On Monday, Hood College hosted a screening of the “Birthing Justice” documentary. Following the moderated panel discussion featuring speakers including Danielle Haskin, Director of the Frederick County Health Department Equity Office, and Dr. Barbara Brookmyer, Frederick County Health Officer following the screening with local community-based midwives, doulas and women with lived experience. Watch the trailer below.
We would like to thank the dedicated families that have given time and energy to make sure that everyone has a beautiful birthing experience! We are taking action in Frederick County to eliminate differences for the new baby and family alike, so that everyone has the birthing experience they deserve. – Frederick County Health Department
On Tuesday, the Black Maternal Health Community Advisory Board of Frederick County were scheduled to discuss their work in identifying the root causes of negative birthing experiences on virtual panel but could not convene because of disruptions during the event.
From the Frederick County Health Department:
Tonight’s virtual session to share our Black Maternal Health Disparity Report findings was hijacked by attendees making racist remarks. This event will be rescheduled, so please check back. While this event reflects parts of our divided and hostile culture, we remain undeterred in our intentions to continue to make Frederick County a place where all of us can thrive! We want to be clear that we will continue to specifically address racism as a public health issue. We will work to identify and correct the structural and implicit racism in our community so that our Black moms and birthing people can experience their best pregnancy, birth, and parenting outcomes. #ThisIsPublicHealth #HealthEquity
County Government followed with a statement condemning the incident. Read it here.

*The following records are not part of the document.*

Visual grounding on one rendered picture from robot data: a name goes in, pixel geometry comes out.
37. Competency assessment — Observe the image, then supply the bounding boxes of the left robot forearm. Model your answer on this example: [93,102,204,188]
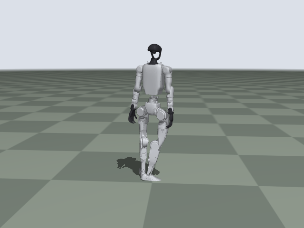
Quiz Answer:
[131,89,140,109]

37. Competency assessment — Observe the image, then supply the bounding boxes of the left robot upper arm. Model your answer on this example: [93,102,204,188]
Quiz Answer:
[134,65,143,92]

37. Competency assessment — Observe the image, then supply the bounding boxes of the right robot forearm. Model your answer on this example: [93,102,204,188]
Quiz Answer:
[166,87,174,112]

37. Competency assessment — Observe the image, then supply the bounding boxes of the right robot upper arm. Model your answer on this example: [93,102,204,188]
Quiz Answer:
[162,66,172,94]

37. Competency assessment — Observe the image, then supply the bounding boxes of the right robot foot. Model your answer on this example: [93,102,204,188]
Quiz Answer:
[141,173,161,181]

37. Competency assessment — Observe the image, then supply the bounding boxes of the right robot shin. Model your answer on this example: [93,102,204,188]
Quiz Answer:
[147,142,161,176]

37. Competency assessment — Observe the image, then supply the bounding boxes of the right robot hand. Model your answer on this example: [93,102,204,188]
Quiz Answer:
[166,108,174,128]

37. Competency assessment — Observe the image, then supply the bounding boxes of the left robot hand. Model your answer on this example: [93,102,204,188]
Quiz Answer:
[128,104,137,123]

“Yesterday, the Frederick County Health Department attempted to host a virtual session on their findings on Black Maternal Health Disparity. Their virtual session was disrupted by racist and obscene behavior, including verbal death threats, which led to the cancellation of the event.
“In order to drive more positive Black maternal health outcomes, we must acknowledge that racism is a public health crisis,” said Frederick County Executive Jessica Fitzwater. “The findings in the Frederick County Black Maternal Health Disparity Study characterize Black maternal health disparities in terms of specific outcomes, like the conceptual framework to get to the root cause of these disparities. I am disgusted that someone would disrupt a session revealing these findings and next steps on how the County can do better. I look forward to working with the health department, our Office of Equity and Inclusion, community organizations, and emerging change agents to create positive outcomes for Black mothers in our community.”
Remaining undeterred and acknowledging the critical opportunity presented to address health inequities in Frederick County, specifically with Black maternal health, the health department will be rescheduling the session for a later date.”